The movie had, well, not much in the way of character development. The plot was fairly straightforward with pretty much no surprises to speak of. I suppose, overall, it was entertaining, but it really fails to live up to the books, falling short of the marks of Clear and Present Danger, Patriot Games and even* The Hunt For Red October.*
One thing that was just dumb, but they did for the cutesy effect was at the end: [spoiler]Spinnaker (the Russian guy that sometimes feed info to our side) reveals himself to Jack and Cathy…in plain sight and open air. He also makes very obvious reference to having either bugged or strongly spied upon Jack when he gives them an engagement gift (Jack stammers and says “How did you know that? We haven’t told anyone!”
I still can’t get over the fact that the filmmakers changed the villains from Arabs to Eastern European fascists. I haven’t been this outraged since Hollywood changed the killer in “Rising Sun” from a Japanese executive to a white American!
Look, I didn’t like “Rising Sun” as a novel. I thought Crichton was paranoid, alarmist, and bordering on flat-out racism. Still, it WAS a best-seller, so a movie version was inevitable. But, come on, Japan basing was the WHOLE POINT of the story. If you don’t like that story, why make the movie at all?
In the same way, “Sum of All Fears” was built around angry Arabs and hard-line communists teaming up to destroy America. If you don’t like that plot, fine- then DON’T MAKE THE MOVIE!
Changing the ethnicity and the motives of the villains, in both cases, was cowardly and unforgivable.
I think it would have been better if the trailers didn’t give away the fact that the bomb does in fact go off.
Let’s face it–this movie is a slap in the face to Clancy fans who have read the book and know what happens. It would have been an amazing twist to those who have never read the book to go in and expect Ben Affleck to disarm a nuke at the Super Bowl and make the world save for Truth, Justice, and The American Way but instead get KABOOM.
Also, the trailer/movie also apparently messes with the very nature of the bomb. In the movie, it would seem that it is a tremendous explosion that levels quite a bit of the city. In the book, the bomb doesn’t even blow up the entire stadium.
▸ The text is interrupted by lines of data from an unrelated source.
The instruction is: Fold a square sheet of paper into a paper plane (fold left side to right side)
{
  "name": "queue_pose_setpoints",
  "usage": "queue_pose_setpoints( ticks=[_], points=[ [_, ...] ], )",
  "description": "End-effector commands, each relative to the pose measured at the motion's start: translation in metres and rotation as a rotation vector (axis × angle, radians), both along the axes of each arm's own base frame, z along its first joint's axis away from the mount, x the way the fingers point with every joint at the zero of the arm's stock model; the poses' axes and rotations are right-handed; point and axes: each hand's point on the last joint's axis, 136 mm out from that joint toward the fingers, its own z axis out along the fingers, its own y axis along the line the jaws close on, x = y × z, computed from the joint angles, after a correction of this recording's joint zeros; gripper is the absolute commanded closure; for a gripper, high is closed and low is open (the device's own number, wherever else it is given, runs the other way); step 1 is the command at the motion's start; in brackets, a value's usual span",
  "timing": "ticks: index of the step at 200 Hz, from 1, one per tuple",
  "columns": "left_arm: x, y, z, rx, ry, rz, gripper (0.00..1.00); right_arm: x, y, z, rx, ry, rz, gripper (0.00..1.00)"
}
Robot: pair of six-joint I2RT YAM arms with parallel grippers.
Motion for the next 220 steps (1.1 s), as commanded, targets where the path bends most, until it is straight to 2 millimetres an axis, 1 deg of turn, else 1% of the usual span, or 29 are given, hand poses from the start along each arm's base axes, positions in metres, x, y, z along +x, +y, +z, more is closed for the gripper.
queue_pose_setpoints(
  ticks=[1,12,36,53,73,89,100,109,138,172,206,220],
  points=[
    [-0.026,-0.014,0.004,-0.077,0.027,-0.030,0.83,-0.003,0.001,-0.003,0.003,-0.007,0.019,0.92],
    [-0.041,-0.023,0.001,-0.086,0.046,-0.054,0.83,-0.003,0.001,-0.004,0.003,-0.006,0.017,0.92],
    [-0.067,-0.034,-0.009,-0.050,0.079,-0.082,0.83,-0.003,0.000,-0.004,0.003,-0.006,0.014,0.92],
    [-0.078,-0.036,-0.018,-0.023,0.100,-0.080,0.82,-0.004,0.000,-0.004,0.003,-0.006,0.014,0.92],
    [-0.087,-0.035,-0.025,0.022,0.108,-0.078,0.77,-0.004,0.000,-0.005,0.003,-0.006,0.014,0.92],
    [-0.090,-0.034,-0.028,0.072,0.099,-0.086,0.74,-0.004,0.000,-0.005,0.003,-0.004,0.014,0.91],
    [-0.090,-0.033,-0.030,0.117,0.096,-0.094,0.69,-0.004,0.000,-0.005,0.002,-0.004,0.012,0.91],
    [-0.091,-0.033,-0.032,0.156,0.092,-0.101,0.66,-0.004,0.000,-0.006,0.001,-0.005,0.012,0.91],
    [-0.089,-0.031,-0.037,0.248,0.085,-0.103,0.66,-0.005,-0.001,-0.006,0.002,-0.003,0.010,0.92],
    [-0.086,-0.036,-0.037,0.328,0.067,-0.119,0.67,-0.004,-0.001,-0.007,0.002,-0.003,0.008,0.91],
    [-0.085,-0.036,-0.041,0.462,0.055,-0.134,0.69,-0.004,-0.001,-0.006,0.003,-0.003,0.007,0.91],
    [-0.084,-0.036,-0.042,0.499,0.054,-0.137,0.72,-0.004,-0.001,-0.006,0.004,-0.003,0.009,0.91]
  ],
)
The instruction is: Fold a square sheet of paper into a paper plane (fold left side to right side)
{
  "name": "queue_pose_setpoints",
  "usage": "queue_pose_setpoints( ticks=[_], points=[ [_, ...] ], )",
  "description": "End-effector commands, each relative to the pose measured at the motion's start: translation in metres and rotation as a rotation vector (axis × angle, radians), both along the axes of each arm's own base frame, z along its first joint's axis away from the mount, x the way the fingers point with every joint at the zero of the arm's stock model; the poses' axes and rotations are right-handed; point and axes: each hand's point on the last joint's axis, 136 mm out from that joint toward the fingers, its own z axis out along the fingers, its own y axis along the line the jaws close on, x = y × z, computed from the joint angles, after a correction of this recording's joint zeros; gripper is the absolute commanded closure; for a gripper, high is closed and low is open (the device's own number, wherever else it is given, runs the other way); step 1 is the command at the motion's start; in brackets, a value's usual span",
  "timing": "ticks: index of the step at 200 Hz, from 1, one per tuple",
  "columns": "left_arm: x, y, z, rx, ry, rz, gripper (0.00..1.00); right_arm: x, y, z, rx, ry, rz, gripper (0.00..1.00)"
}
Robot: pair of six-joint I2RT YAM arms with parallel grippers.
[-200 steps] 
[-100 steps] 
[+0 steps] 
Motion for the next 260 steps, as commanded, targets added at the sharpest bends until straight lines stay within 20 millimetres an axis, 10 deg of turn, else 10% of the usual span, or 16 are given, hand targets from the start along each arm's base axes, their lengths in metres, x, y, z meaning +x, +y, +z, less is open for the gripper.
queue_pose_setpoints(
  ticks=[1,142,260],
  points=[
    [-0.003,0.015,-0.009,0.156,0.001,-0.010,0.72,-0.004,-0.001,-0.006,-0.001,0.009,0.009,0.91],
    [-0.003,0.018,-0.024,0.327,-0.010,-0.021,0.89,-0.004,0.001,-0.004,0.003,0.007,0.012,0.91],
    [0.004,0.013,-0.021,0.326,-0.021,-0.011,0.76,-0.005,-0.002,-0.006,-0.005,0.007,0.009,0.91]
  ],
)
This is why Ryan knows it can’t be the Russians–the bomb wasn’t up to the standards of a nation-state launching a missile.
I haven’t read the book but I agree with a lot of what has been said in this thread and the other about this movie.
I enjoyed the movie as a pure “watch the exciting story unfold” experience. The end came before I realized it - “wow, was that 2 hours already?!” However, it just didn’t seem to flow right. The whole nuclear detonation thing seemed done very clumsily, out of the blue but not in a “wow…what a twist” sort of way, more of a “wait…hold on, that doesn’t fit right in the plot” way. My friend and I were wondering if this film was hastily re-edited after 9/11 ?
Although I can see how you liked John Clarks’ potrayal, did his age concern you at all? Remember JC is an old fart-still a badass, but not some fresh faced kid with a score to settle on some drug dealers…I said too much didn’t I?